──────── GIVEN INFORMATION
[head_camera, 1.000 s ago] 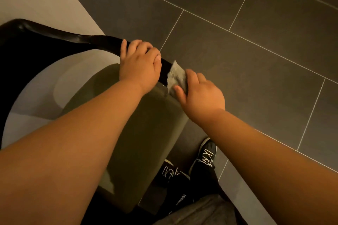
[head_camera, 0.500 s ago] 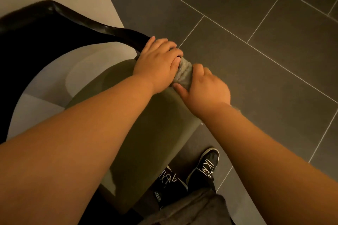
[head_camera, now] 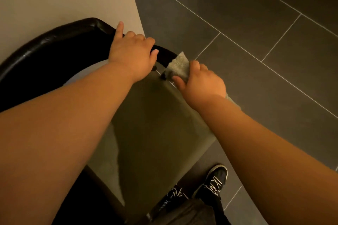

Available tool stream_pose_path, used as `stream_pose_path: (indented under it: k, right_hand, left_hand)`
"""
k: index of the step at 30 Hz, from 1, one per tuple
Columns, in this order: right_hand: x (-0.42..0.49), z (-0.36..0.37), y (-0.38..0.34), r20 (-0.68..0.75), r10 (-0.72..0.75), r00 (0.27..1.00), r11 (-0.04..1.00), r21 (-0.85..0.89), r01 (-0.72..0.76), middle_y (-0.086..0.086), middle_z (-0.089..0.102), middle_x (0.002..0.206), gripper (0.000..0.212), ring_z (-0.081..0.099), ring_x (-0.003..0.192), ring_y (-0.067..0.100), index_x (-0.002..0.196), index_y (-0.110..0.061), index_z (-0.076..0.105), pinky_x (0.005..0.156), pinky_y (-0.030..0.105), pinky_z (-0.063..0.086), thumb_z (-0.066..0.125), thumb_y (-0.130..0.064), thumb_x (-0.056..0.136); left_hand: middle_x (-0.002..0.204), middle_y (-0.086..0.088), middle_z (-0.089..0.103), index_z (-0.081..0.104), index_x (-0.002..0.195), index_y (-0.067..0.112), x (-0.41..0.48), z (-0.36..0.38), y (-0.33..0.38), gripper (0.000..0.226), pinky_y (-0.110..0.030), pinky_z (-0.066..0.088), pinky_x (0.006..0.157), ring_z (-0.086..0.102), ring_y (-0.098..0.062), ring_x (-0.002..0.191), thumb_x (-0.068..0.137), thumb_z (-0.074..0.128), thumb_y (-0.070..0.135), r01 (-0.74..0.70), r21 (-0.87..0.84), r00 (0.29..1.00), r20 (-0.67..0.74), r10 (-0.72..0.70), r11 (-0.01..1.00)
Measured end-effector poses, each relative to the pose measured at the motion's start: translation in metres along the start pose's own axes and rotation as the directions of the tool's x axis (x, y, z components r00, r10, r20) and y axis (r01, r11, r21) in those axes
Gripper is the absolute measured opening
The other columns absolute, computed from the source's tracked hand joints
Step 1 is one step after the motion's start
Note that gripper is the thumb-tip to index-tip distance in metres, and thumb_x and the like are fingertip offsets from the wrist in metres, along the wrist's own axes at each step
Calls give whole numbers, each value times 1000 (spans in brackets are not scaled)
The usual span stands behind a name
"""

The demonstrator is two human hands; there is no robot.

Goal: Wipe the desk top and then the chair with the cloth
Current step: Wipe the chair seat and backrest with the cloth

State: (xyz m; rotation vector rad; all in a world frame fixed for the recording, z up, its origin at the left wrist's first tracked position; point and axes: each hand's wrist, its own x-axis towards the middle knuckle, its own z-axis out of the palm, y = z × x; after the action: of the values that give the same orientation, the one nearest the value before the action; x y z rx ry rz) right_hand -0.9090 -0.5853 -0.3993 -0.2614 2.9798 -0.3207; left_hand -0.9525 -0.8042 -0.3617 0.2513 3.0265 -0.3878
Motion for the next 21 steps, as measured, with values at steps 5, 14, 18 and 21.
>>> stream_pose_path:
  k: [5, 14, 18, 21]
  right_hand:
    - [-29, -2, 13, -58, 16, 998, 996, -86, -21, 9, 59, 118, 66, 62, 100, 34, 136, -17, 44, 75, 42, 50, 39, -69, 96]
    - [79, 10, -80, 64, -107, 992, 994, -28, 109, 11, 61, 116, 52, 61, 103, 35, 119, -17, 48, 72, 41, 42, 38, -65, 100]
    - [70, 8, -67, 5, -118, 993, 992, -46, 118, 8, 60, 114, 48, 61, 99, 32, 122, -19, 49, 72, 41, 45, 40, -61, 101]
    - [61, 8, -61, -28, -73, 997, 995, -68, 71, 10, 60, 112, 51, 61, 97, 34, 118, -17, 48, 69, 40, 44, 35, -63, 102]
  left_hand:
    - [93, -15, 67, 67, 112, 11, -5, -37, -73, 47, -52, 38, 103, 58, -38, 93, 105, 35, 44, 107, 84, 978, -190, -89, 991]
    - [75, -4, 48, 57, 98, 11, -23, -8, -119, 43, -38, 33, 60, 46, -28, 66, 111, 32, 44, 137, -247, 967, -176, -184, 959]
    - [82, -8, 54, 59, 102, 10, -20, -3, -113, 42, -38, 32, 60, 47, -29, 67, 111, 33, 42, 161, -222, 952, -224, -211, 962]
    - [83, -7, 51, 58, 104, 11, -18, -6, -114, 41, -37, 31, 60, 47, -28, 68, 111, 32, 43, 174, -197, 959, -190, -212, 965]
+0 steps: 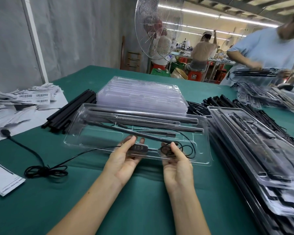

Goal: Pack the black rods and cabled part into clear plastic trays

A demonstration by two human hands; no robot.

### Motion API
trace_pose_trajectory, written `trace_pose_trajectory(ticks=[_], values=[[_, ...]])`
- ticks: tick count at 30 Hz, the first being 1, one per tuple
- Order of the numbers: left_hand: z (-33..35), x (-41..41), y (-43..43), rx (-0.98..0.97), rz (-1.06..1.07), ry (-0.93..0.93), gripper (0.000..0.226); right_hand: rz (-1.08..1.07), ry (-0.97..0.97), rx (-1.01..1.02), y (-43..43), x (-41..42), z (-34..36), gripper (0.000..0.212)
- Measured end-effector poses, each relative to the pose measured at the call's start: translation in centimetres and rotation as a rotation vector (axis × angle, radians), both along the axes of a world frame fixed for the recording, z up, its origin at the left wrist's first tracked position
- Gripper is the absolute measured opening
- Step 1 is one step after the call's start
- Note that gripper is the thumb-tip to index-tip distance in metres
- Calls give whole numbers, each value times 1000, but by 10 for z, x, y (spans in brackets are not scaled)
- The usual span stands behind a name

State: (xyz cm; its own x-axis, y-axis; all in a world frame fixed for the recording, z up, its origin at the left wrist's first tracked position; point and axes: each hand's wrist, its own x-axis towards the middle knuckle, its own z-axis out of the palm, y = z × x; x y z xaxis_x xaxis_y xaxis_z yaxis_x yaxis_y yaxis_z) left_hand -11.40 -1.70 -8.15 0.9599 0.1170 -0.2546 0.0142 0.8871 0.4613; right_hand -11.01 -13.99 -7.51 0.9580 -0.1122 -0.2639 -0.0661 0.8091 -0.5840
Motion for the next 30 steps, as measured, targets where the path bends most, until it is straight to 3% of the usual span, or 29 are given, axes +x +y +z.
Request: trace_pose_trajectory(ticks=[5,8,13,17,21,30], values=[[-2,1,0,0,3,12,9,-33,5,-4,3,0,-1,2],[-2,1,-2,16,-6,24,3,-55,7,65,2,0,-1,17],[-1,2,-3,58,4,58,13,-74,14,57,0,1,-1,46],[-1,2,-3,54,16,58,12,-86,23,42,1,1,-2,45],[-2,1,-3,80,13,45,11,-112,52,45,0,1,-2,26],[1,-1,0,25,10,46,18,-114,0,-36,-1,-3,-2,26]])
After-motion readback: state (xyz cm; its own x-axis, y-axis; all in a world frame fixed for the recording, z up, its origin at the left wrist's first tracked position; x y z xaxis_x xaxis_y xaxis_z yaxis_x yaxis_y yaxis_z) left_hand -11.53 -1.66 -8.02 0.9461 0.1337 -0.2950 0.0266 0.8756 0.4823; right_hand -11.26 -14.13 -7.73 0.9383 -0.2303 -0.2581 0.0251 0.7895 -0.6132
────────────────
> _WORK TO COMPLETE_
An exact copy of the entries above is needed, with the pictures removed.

> _EXERCISE OUTPUT_
[head_camera, 1.000 s ago] 
[head_camera, 0.500 s ago] 
[head_camera, now] 

Available tool stream_pose_path, used as `stream_pose_path: (indented under it: k, right_hand, left_hand)`
"""
k: index of the step at 30 Hz, from 1, one per tuple
Columns, in this order: right_hand: x (-0.42..0.49), z (-0.36..0.37), y (-0.38..0.34), r20 (-0.68..0.75), r10 (-0.72..0.75), r00 (0.27..1.00), r11 (-0.04..1.00), r21 (-0.85..0.89), r01 (-0.72..0.76), middle_y (-0.086..0.086), middle_z (-0.089..0.102), middle_x (0.002..0.206), gripper (0.000..0.212), ring_z (-0.081..0.099), ring_x (-0.003..0.192), ring_y (-0.067..0.100), index_x (-0.002..0.196), index_y (-0.110..0.061), index_z (-0.076..0.105), pinky_x (0.005..0.156), pinky_y (-0.030..0.105), pinky_z (-0.063..0.086), thumb_z (-0.066..0.125), thumb_y (-0.130..0.064), thumb_x (-0.056..0.136); left_hand: middle_x (-0.002..0.204), middle_y (-0.086..0.088), middle_z (-0.089..0.103), index_z (-0.081..0.104), index_x (-0.002..0.195), index_y (-0.067..0.112), x (-0.41..0.48), z (-0.36..0.38), y (-0.33..0.38), gripper (0.000..0.226), pinky_y (-0.110..0.030), pinky_z (-0.066..0.088), pinky_x (0.006..0.157), ring_z (-0.086..0.102), ring_y (-0.098..0.062), ring_x (-0.002..0.191), thumb_x (-0.068..0.137), thumb_z (-0.074..0.128), thumb_y (-0.070..0.135), r01 (-0.74..0.70), r21 (-0.87..0.84), r00 (0.29..1.00), r20 (-0.67..0.74), r10 (-0.72..0.70), r11 (-0.01..1.00)
Measured end-effector poses, each relative to the pose measured at the motion's start: translation in metres along the start pose's own axes and rotation as the directions of the tool's x axis (x, y, z components r00, r10, r20) and y axis (r01, r11, r21) in those axes
Gripper is the absolute measured opening
The other columns absolute, computed from the source's tracked hand joints
Step 1 is one step after the motion's start
Note that gripper is the thumb-tip to index-tip distance in metres, and thumb_x and the like are fingertip offsets from the wrist in metres, along the wrist's own axes at each step
Calls give whole numbers, each value times 1000 (spans in brackets are not scaled)
The usual span stands behind a name
"""

The demonstrator is two human hands; there is no robot.

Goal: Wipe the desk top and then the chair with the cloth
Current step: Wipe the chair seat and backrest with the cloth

State: (xyz m; rotation vector rad; all in a world frame fixed for the recording, z up, its origin at the left wrist's first tracked position; point and axes: each hand's wrist, its own x-axis towards the middle knuckle, its own z-axis out of the palm, y = z × x; after the action: of the values that give the same orientation, the one nearest the value before the action; x y z rx ry rz) right_hand -0.9090 -0.5853 -0.3993 -0.2614 2.9798 -0.3207; left_hand -0.9525 -0.8042 -0.3617 0.2513 3.0265 -0.3878
Motion for the next 21 steps, as measured, with values at steps 5, 14, 18 and 21.
>>> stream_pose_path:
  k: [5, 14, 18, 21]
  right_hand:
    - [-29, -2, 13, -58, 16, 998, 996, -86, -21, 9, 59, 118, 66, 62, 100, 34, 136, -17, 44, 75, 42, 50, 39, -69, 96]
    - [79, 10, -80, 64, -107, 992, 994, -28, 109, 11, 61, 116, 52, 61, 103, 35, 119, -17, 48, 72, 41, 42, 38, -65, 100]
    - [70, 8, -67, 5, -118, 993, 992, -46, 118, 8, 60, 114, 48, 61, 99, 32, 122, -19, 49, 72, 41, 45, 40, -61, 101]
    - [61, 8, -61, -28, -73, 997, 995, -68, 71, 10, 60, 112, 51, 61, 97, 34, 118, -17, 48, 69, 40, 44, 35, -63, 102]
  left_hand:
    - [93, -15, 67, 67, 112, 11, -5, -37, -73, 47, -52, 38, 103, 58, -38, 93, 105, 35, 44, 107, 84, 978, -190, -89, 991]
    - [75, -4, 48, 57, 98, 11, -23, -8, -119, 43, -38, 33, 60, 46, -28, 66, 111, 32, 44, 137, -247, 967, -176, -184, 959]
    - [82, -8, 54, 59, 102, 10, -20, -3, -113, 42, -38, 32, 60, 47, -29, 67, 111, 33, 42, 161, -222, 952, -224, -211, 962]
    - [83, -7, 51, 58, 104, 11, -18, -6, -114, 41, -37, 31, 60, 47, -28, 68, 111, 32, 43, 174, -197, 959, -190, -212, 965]
+0 steps: 

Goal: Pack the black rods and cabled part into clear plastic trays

A demonstration by two human hands; no robot.

### Motion API
trace_pose_trajectory, written `trace_pose_trajectory(ticks=[_], values=[[_, ...]])`
- ticks: tick count at 30 Hz, the first being 1, one per tuple
- Order of the numbers: left_hand: z (-33..35), x (-41..41), y (-43..43), rx (-0.98..0.97), rz (-1.06..1.07), ry (-0.93..0.93), gripper (0.000..0.226); right_hand: rz (-1.08..1.07), ry (-0.97..0.97), rx (-1.01..1.02), y (-43..43), x (-41..42), z (-34..36), gripper (0.000..0.212)
- Measured end-effector poses, each relative to the pose measured at the call's start: translation in centimetres and rotation as a rotation vector (axis × angle, radians), both along the axes of a world frame fixed for the recording, z up, its origin at the left wrist's first tracked position
- Gripper is the absolute measured opening
- Step 1 is one step after the call's start
- Note that gripper is the thumb-tip to index-tip distance in metres
- Calls give whole numbers, each value times 1000, but by 10 for z, x, y (spans in brackets are not scaled)
- The usual span stands behind a name

State: (xyz cm; its own x-axis, y-axis; all in a world frame fixed for the recording, z up, its origin at the left wrist's first tracked position; point and axes: each hand's wrist, its own x-axis towards the middle knuckle, its own z-axis out of the palm, y = z × x; x y z xaxis_x xaxis_y xaxis_z yaxis_x yaxis_y yaxis_z) left_hand -11.40 -1.70 -8.15 0.9599 0.1170 -0.2546 0.0142 0.8871 0.4613; right_hand -11.01 -13.99 -7.51 0.9580 -0.1122 -0.2639 -0.0661 0.8091 -0.5840
Motion for the next 30 steps, as measured, targets where the path bends most, until it is straight to 3% of the usual span, or 29 are given, axes +x +y +z.
Request: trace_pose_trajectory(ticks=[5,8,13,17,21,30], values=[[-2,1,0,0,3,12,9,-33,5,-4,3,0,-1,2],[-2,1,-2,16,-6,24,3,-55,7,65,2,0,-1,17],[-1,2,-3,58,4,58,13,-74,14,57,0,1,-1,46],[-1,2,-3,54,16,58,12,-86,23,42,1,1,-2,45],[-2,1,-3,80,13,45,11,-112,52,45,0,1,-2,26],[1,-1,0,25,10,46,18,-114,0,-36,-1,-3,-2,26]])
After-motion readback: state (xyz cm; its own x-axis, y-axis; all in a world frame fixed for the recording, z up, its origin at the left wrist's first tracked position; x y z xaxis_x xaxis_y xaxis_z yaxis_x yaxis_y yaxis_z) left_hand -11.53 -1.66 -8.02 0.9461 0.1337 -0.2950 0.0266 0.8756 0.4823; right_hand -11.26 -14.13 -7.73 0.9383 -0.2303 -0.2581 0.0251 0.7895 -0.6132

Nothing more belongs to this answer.